**What needs to be done**
Please repeat exactly the lines below from the line with "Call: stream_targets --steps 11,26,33" to the line with "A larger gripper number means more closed", including both, and leave out every picture.

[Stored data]
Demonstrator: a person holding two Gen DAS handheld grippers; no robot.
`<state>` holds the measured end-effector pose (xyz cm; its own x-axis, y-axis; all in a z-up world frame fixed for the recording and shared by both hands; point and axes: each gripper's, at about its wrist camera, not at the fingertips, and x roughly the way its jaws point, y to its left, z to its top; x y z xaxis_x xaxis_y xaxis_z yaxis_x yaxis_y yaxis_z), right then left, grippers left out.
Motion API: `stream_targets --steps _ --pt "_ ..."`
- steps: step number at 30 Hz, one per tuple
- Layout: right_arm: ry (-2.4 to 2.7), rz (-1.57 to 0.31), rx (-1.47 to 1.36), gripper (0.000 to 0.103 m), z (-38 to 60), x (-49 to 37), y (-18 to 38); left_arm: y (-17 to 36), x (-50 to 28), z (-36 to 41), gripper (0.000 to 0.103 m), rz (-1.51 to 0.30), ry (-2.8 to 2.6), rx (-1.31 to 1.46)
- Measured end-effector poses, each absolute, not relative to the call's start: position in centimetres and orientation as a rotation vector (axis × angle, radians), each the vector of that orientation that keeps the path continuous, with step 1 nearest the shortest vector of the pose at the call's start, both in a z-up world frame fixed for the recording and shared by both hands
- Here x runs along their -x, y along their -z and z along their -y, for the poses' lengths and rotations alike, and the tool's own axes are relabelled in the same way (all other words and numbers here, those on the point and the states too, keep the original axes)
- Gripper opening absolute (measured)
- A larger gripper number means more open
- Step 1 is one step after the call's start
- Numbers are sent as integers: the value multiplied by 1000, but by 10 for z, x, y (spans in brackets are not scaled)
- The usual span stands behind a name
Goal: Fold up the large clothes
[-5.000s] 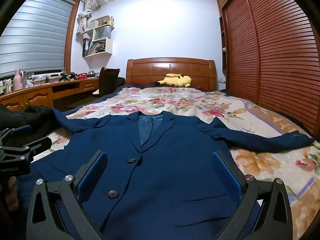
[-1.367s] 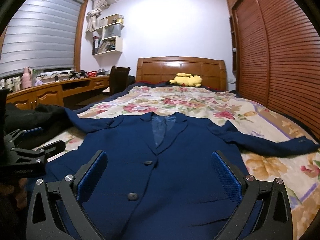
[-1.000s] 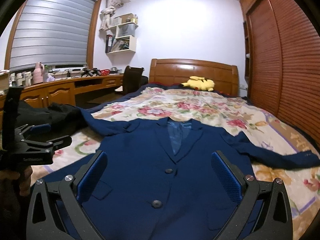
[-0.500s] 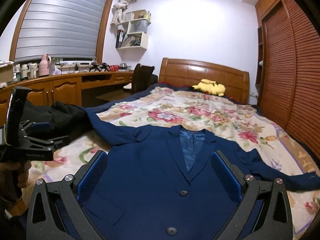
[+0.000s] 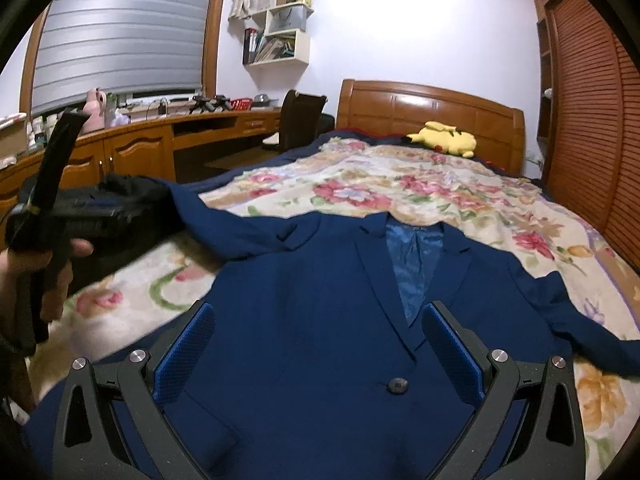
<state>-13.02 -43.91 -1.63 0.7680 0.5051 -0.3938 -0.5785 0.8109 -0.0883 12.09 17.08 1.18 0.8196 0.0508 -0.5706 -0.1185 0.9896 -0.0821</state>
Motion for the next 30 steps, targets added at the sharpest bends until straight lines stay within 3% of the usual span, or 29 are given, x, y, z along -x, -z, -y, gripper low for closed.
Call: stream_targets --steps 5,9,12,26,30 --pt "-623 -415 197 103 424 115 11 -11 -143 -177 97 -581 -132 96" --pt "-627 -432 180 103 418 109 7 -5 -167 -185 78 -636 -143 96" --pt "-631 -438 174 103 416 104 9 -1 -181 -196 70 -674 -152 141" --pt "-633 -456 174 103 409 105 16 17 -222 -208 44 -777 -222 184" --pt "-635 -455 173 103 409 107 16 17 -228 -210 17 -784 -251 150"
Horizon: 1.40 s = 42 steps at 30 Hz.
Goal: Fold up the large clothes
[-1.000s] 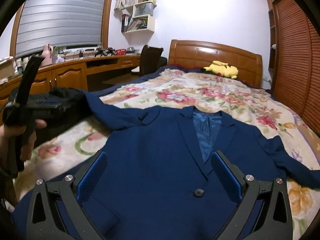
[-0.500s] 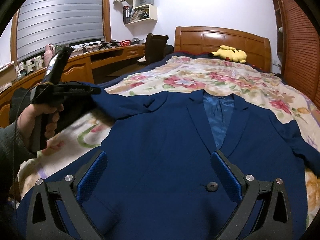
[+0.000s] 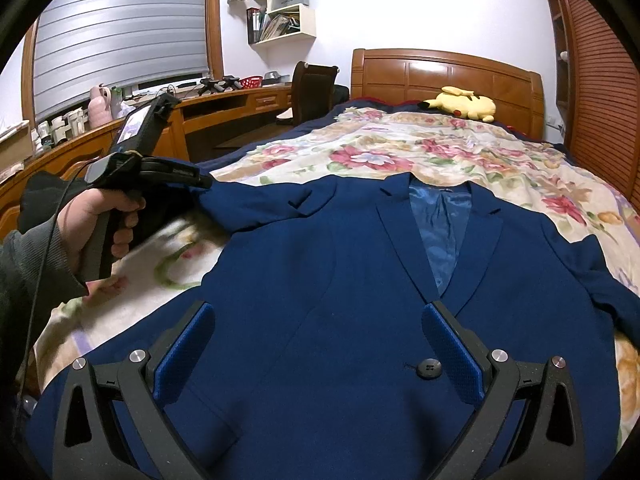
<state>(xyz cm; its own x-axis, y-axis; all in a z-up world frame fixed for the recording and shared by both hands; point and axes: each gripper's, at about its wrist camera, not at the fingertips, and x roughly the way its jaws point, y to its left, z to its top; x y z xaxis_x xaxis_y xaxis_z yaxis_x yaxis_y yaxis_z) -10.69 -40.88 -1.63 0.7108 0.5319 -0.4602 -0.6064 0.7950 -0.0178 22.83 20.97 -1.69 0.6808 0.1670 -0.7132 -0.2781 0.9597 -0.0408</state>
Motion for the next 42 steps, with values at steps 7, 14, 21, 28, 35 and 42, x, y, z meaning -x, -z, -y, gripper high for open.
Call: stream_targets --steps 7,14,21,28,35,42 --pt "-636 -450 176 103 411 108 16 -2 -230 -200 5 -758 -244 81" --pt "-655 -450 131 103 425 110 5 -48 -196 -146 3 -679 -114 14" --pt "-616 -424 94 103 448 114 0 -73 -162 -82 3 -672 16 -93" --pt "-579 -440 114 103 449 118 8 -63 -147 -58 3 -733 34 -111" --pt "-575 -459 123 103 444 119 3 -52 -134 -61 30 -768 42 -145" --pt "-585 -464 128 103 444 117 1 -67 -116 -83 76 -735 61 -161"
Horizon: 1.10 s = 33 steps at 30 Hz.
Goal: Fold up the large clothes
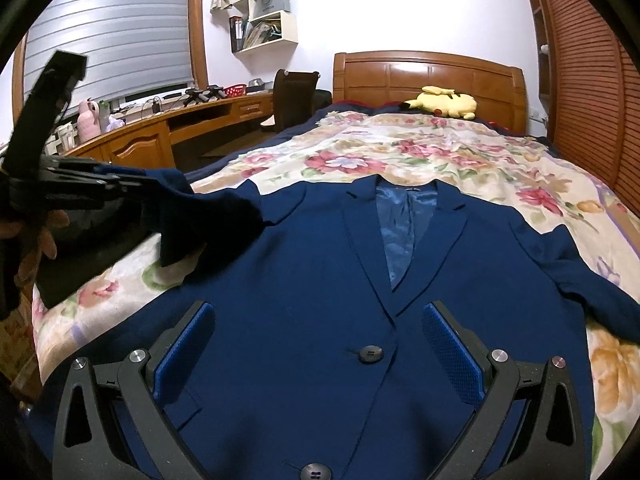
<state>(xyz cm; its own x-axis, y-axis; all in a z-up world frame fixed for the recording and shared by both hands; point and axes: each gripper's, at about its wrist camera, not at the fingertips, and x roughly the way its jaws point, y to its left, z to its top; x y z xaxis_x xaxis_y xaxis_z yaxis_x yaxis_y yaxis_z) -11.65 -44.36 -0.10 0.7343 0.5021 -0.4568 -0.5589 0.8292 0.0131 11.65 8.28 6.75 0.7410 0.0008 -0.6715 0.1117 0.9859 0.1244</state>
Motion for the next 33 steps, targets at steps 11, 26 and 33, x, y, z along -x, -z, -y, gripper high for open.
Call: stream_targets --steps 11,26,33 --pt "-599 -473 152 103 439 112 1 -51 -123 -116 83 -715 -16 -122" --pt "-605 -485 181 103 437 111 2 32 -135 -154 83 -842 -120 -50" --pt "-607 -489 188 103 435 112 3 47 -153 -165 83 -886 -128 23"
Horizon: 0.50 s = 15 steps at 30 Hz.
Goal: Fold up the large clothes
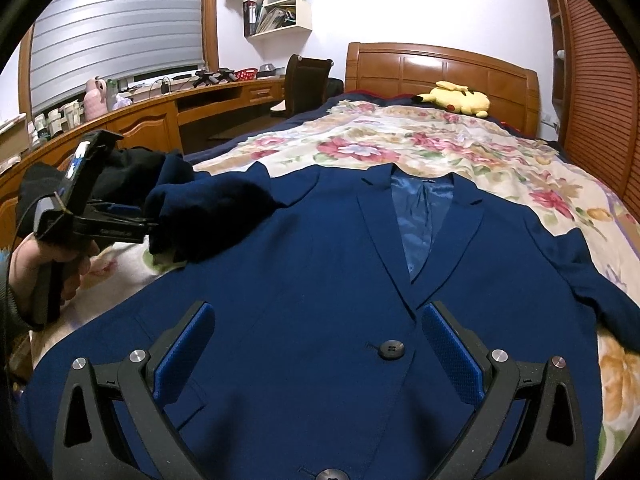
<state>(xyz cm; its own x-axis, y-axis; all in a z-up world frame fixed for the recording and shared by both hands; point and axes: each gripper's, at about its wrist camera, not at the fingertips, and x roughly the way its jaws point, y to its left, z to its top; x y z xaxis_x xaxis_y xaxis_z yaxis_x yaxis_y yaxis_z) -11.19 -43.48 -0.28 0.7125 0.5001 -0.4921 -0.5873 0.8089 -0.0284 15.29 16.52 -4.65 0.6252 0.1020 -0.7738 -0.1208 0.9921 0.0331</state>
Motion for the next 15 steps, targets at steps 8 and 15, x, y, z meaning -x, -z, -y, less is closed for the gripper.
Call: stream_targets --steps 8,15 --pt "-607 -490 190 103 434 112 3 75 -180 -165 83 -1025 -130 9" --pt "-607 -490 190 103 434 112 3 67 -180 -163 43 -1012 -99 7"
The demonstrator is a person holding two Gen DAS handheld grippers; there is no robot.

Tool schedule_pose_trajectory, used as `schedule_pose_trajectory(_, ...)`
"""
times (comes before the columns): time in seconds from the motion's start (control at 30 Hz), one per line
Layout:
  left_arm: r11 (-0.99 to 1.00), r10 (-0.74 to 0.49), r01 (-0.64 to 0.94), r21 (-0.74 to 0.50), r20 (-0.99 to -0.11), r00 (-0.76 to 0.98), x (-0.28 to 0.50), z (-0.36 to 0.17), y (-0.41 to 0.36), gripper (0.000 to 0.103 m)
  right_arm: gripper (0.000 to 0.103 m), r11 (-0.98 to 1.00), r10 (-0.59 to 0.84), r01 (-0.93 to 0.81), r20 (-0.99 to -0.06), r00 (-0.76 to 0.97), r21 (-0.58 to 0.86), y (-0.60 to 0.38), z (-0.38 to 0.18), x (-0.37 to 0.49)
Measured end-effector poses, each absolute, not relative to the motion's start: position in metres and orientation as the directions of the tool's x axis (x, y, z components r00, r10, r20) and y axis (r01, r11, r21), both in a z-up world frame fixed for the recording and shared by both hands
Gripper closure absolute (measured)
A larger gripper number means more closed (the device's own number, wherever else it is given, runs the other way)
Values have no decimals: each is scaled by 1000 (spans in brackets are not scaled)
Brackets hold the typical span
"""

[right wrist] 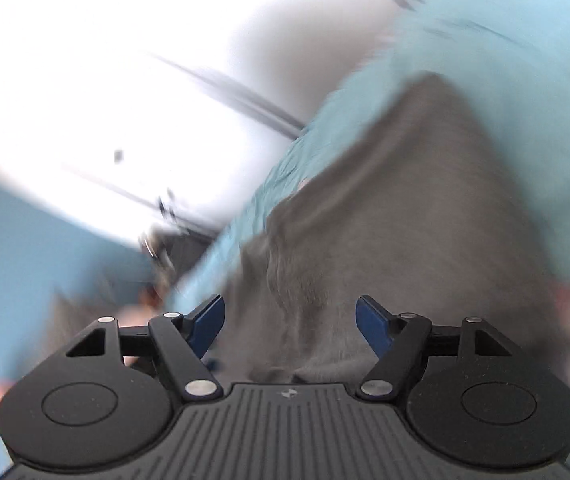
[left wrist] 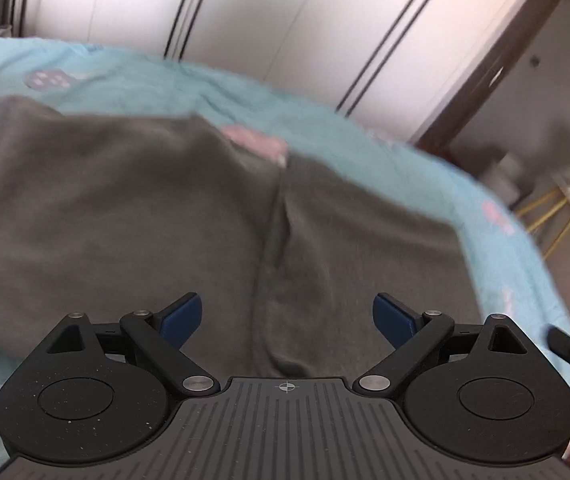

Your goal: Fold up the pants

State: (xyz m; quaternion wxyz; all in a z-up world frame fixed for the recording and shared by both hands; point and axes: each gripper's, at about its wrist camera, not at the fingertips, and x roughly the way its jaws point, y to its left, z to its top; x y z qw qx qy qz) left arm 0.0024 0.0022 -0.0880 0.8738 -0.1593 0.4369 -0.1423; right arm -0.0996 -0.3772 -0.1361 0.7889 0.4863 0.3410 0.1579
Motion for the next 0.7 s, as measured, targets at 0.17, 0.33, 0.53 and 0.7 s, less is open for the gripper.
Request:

**Solution to this problem**
Call: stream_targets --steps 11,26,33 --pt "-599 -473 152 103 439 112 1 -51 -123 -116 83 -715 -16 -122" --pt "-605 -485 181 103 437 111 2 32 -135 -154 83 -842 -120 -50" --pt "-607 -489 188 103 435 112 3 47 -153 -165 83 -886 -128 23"
Horizon: 0.50 s = 15 steps at 30 Hz.
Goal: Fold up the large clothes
<state>(xyz cm; its own x-axis, y-axis; all in a z-up world frame fixed for the recording and shared by both hands; point and axes: each gripper's, at about its wrist camera, not at the fingertips, and x roughly the way its jaws point, y to its left, z to its top; x y z xaxis_x xaxis_y xaxis_z yaxis_x yaxis_y yaxis_z) -11.19 -43.48 -0.28 0.7125 0.5001 -0.4921 -0.5873 0.8089 -0.0284 15.29 16.52 -4.65 0.6252 0.1020 -0.7738 -0.1208 0.9921 0.0331</state>
Motion for the next 15 steps, targets at steps 8 and 15, x, y, z meaning -x, -z, -y, less is closed for the gripper.
Call: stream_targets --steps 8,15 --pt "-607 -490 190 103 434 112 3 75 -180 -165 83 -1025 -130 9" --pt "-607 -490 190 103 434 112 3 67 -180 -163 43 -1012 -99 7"
The demonstrator is a person holding two Gen DAS handheld grippers; there is no robot.

Tool schedule_pose_trajectory, used as `schedule_pose_trajectory(_, ...)`
"""
times (comes before the columns): time in seconds from the motion's start (control at 30 Hz), one per line
Layout:
  left_arm: r11 (-0.99 to 1.00), r10 (-0.74 to 0.49), r01 (-0.64 to 0.94), r21 (-0.74 to 0.50), r20 (-0.99 to -0.11), r00 (-0.76 to 0.98), x (-0.28 to 0.50), z (-0.36 to 0.17), y (-0.41 to 0.36), gripper (0.000 to 0.103 m)
  right_arm: gripper (0.000 to 0.103 m), r11 (-0.98 to 1.00), r10 (-0.59 to 0.84), r01 (-0.93 to 0.81), r20 (-0.99 to -0.06), r00 (-0.76 to 0.97), r21 (-0.58 to 0.86), y (-0.60 to 0.38), z (-0.38 to 0.18), x (-0.37 to 0.49)
Measured end-effector poses, each absolute, not relative to the motion's start: position in metres and orientation as the directions of the tool's x axis (x, y, z components r00, r10, r20) and y axis (r01, r11, r21), both in a z-up world frame fixed for the recording and shared by both hands
Gripper closure absolute (measured)
A larger gripper number means more closed (the device's own number, wherever else it is given, runs the other way)

The response to the exercise is complete.